This week I am due to pay my monthly gym membership fee but I’m passing up on it. I have been thinking about discontinuing my payment since October but the main reason that would make me finally cease from taking that 10-minute walk from home has not happened even until now. This time, however, I have decided to save my P500 whether I like it or not.

It is true that going to the gym is addictive, I can attest to that. Like any other gym rats, I discovered that sense of pride and the accompanying high I get, thanks to endorphins, even just after an hour of intense workout. To conquer that next dumbbell in the row is always rewarding and it progresses to the start of a new goal–heavier weight, you’re next.

Going to the gym was never a thing for me.
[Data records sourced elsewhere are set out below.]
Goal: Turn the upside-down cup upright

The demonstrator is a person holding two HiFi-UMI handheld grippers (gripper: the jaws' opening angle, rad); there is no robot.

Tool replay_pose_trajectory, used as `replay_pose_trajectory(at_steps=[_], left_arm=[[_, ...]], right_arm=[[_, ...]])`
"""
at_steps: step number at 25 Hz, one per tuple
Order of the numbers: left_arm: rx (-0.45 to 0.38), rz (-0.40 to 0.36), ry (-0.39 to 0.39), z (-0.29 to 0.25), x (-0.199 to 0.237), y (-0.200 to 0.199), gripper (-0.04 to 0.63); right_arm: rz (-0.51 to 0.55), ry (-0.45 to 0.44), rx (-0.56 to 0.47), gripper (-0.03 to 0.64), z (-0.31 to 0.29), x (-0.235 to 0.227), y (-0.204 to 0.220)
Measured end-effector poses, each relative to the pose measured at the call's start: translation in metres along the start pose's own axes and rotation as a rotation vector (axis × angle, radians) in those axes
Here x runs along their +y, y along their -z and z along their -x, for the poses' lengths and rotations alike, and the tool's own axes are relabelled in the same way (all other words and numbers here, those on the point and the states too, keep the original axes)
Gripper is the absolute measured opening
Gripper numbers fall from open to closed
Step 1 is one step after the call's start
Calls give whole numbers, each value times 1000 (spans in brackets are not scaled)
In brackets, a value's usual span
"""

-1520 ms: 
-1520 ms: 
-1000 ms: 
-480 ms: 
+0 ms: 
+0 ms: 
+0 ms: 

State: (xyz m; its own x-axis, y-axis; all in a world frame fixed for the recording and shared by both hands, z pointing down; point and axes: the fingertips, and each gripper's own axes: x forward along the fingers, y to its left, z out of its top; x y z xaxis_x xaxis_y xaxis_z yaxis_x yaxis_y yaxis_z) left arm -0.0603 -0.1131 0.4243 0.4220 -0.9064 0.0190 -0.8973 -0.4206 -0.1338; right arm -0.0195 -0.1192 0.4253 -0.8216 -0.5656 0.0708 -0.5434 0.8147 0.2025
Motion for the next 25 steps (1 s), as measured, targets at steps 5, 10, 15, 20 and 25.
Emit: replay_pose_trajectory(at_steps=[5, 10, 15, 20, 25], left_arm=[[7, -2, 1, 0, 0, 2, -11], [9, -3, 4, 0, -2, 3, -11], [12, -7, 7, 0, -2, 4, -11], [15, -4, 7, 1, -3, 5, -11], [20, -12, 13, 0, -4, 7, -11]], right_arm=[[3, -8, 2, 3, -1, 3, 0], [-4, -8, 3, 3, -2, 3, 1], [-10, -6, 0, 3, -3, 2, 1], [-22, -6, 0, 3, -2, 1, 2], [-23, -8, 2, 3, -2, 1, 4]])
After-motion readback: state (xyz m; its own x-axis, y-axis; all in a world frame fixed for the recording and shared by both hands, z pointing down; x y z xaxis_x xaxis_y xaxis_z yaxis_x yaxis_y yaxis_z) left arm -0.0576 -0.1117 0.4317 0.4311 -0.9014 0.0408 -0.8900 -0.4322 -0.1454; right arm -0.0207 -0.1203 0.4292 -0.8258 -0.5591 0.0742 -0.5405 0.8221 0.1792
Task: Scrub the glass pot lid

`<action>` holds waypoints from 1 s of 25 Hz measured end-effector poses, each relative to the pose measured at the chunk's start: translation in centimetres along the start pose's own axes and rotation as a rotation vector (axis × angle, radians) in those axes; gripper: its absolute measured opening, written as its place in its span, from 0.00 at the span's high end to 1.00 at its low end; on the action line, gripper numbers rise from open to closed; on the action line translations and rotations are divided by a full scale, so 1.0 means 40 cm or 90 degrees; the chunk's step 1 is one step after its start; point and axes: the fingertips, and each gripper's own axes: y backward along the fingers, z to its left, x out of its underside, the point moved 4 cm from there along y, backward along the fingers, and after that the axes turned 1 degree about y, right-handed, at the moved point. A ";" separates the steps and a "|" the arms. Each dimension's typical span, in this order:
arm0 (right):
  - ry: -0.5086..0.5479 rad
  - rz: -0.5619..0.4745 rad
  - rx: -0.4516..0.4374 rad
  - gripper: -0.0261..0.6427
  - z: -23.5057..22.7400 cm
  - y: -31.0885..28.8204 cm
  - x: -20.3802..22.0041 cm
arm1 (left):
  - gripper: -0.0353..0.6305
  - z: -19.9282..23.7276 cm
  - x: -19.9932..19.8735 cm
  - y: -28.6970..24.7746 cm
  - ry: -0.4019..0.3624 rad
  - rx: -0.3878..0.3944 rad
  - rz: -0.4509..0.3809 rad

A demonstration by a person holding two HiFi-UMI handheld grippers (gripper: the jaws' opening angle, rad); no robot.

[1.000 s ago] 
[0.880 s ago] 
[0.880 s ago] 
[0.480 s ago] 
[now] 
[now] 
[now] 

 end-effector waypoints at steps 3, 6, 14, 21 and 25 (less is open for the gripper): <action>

I hate competing with anyone else, more so tolerate the thought of having to deal with, and the sight of, people who loiter and spend time doing anything but workout–like those excessively staring in the mirror and taking selfies all day. Thankfully, a change in mindset made me overcome this pet peeve. The gym I realized is where my focus is tested, where I compete with myself rather than against the others. But could I still workout if I stop going to the gym?

The only gym pic I ever had.

Questions I have in mind about other options in staying physically fit sans the machines were answered by one of the few books I purchased on Amazon using my almost maxed out credit card.

Strength Rules by Danny Kavadlo provides fresh insights on plain body weight training. It opens new potentials of what anyone could achieve without using any complicated equipment and costly gym membership. Dan’s only requirements are the following: something to step up on, something to hang from, and one that’s readily available, something heavy, which, if you still don’t recognize yet, is our own body.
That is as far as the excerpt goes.